Purpose: Name, assigned to the structure. Used mostly for files naming.

• topology <filename>

Type: Path to the file.

Format: .top

Status: Required.

Purpose: Path to the structure topology file (see Section Topology).

• coordinates <filename>

Type: Path to the file.

Format: .pdb

Status: Required.

Purpose: Path to the structure initial coordinates file.

## General simulation parameters¶

• numsteps <steps count>

Type: Long integer.

Status: Required.

Purpose: Number of simulation steps.

• timestep <time>

Type: Float.

Units: $$\tau_H$$ (see Section Units).

Status: Required.

Purpose: Time-scale of one simulation step.

• seed <random seed>

Type: Integer.

Status: Optional.

Default value: Taken from current date and time.

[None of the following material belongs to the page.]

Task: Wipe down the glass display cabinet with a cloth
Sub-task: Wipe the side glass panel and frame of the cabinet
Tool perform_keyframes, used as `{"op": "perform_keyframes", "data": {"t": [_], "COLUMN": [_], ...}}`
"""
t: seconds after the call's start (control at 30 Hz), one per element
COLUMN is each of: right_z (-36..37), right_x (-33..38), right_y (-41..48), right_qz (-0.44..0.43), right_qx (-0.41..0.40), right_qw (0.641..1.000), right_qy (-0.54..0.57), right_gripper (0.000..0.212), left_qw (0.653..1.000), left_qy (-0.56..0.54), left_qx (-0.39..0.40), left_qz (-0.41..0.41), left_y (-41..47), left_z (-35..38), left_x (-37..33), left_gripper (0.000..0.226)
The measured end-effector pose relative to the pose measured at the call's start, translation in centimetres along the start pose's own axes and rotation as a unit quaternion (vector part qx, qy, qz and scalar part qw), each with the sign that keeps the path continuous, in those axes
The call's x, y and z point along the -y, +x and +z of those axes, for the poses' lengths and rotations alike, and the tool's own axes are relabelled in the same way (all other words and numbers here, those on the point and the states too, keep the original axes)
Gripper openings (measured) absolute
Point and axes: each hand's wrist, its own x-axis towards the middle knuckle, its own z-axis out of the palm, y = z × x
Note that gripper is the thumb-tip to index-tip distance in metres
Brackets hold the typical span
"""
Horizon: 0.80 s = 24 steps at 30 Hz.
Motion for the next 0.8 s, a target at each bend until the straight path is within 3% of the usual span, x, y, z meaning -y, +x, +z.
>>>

Purpose: Initial random seed used for random force. Actual seed is computed by adding run or firstrun (whichever is defined) to this value.

• run <trajectory number>

Type: Integer.

Status: Optional.

Default value: -1

Purpose: Trajectory number when running only one trajectory per GPU (“one-run-per-GPU approach”). Usually used for files naming. Alternatively, firstrun and runnum can be used.

• firstrun <first trajectory number>

Type: Integer.

Status: Required if run is not specified.

Purpose: Number of first trajectory when “using many-runs-per-GPU” approach.

• runnum <number of trajectories>

Type: Integer.

Status: Required if firstrun is specified.

Purpose: Total amount of trajectories for running in parallel on one GPU when using “many-runs-per-GPU” approach. Trajectories from firstrun to firstrun + runnum will be started. Note, that in this case all output files require “<run>” macros, so that the output data will be saved into different files for different trajectories.

## Force-field parameters¶

• temperature <temperature value>

Type: Float.

Units: kcal/mol.

Status: Optional.

Default value: 0.6.

Purpose: Set the temperature to heat bath (random force). Default value 0.6 kcal/mol $$\approx$$ 300 K.

• zeta <:math:zeta value>

Type: Float.

Units: Dimensionless.

Status: Optional.

Default value: 50.0.

Purpose: Friction coefficient for amino acid in viscous environment. For a spherical particle: $$\zeta = 6\pi \eta a^2/\sqrt{m\varepsilon_h}$$, where $$\eta = 0.01$$ gs $$^{-1}$$ cm $$^{-1}$$ is a bulk water viscosity, $$m \sim 3 \times 10^{-22}$$ g is an average mass of an amino acid residue, $$a = 3.8$$ Å is length of amino acid amide bond, $$\varepsilon_h$$ is an average strength (hydrophobicity) of native interactions, it is taken from topology file and usually between $$0.9$$ and $$1.5$$.

• kspring_cov <spring constant>

Type: Float.

Units: kcal/molÅ.

Status: Optional.

Default value: 20.0.

Purpose: Spring constant $$k$$ of covalent interactions in FENE potential (Eq. (2)).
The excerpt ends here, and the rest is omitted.